■ PROBLEM ■
Pictures in the listing should not be copied. Reproduce, word for word, each line from the one holding "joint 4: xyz" through the final line.

■ AVAILABLE DATA ■
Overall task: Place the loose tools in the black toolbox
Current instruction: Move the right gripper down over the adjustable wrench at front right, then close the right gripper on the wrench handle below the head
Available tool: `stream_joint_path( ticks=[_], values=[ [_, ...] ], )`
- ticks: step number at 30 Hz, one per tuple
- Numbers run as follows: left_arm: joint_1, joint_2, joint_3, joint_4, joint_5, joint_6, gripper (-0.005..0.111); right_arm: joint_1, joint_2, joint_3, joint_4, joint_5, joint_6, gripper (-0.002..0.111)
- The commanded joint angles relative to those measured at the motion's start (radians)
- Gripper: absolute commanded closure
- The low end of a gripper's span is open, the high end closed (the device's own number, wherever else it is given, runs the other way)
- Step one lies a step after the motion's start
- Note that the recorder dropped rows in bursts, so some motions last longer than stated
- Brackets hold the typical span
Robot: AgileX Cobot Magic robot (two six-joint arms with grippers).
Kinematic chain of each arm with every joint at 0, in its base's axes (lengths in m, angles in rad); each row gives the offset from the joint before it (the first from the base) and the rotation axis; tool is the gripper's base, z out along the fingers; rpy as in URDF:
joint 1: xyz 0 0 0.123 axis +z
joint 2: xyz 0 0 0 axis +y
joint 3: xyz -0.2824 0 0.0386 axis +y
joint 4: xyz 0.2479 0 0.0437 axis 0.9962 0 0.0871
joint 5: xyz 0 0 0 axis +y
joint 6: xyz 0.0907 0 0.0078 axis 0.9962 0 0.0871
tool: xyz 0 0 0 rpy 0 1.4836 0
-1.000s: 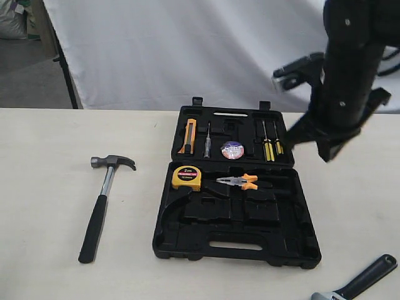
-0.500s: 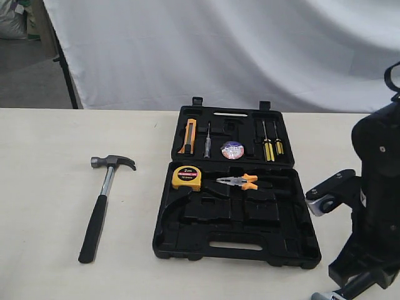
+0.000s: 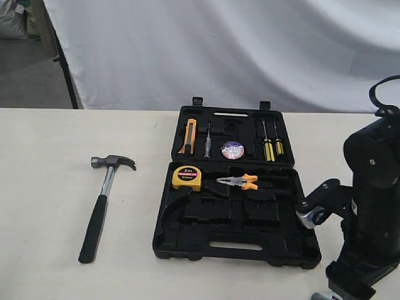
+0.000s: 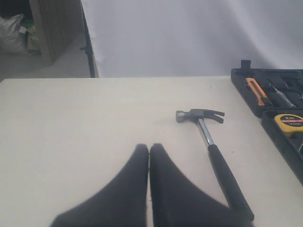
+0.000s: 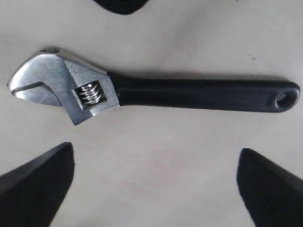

■ SOLUTION FOR THIS TASK ■
joint 4: xyz 0.2479 0 0.0437 axis 0.9962 0 0.0871
joint 5: xyz 0 0 0 axis +y
joint 6: xyz 0.0907 0 0.0078 axis 0.9962 0 0.0871
tool: xyz 0 0 0 rpy 0 1.4836 0
-1.000s: 
-0.500s: 
+0.000s: 
+0.000s: 
+0.000s: 

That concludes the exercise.